M−今回は選挙をよく理解しているスタッフが集まったうえに、終日手伝ってくれる市民派議員の日程がうまく分かれたので、コンパクトな選挙ができた。それでも、毎日新たに選挙カーや後続車に乗ってもらう人に対して基本マニュアルは渡したが、「いつ、どこで、だれに、どんな形でメッセージを伝えたいのか」をもっときちんと伝えるべきだったと思う。わたしたちはここにいちばんこだわっていたのだが、「市民派」とはいっても、選挙には候補者それぞれのやり方があるからだ。応援する人に不可欠なのは、「この候補者を当選させたい」という強い気持ちだろう。それさえあれば、メッセージを聞く市民はどう感じるのか、候補者はどう動いてほしいのかを、自分で考えながら行動するようになる。仲間には、そういう思いの強い人が多いが、飛び入り参加の人たちに、そういう部分の配慮は少なかったようだ。メッセージは、ただ一方的に出せばよいというものではない。選挙に参加することによって、メッセージとは何か? 市民にどのように伝えるのか? というスキルも、現場で実地に体験して盗んで
いってほしい。講座だけではけっして伝え切れない部分だから。わたしたちの市民型選挙も、選挙のたびに進化している。とはいえ、気持ちがよい選挙ができたのは、かけつけてくださった方たちのおかげと、ほんとに感謝している。
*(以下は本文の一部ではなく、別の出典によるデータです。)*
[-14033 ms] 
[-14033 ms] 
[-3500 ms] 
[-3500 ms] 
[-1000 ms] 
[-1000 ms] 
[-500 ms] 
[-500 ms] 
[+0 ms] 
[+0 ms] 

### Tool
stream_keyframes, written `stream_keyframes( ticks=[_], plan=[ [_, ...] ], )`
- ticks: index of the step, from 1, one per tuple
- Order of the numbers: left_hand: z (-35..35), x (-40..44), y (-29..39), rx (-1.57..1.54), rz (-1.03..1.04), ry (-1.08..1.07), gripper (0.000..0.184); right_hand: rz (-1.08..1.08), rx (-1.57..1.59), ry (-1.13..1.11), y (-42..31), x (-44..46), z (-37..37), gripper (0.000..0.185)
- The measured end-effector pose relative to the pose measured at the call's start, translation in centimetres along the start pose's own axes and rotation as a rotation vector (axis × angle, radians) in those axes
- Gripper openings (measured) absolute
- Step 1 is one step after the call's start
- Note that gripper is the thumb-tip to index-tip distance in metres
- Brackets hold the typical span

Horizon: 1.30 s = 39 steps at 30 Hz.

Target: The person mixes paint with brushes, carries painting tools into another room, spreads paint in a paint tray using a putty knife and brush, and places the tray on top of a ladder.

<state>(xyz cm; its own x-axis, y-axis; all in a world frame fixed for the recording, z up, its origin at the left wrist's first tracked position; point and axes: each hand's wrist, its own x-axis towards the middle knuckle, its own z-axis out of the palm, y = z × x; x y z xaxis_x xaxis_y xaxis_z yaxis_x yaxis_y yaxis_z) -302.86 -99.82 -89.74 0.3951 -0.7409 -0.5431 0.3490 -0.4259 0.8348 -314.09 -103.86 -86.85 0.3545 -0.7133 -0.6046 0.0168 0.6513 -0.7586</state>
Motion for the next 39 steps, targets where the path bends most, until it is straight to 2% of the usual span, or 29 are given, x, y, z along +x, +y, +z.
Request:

T−自分で綿密に考えてすすめてきたことに、敏感に反応してくれた有権者のみなさんと、しっかり支えてくれたスタッフ、かけつけてくれた人たちにお礼を言いたい。(おわり)

〈インタビューを終えて〉

 インタビューでともまささんが語ったように、今回の選挙では人を介してではなく、ニュースや演説によって直接市民にメッセージを届けることに重点が置かれた。私は今度の選挙活動に7日間参加して、「メッセージ型選挙」が作られていく様子を、目の当たりにすることができた。選挙カーの中では、技術的なことから演説にいたるまであらゆることが議論され、スタッフの素早いフィードバックにより、メッセージはどんどん進化していった。「メッセージ型選挙」を可能にしたのは、いくつかの前提があったように思う。これまでの活動を通じ、仲間とつちかった強固な信頼関係。説得力ある演説を支える、豊富な情報と経験。どちらも日ごろの地道な活動の積み重ねからしか得られない。そして、メッセージの受け手である市民の、正論を評価・支持する能力への確信があればこそ、メッセージを発しつづけられる。「あんたが言うことはもっともや」と握手する市民の方の姿が忘れられない。政策課題の発信を通じて直接市民とつながる、新しい市民派選挙を実体験した貴重な7日間だった。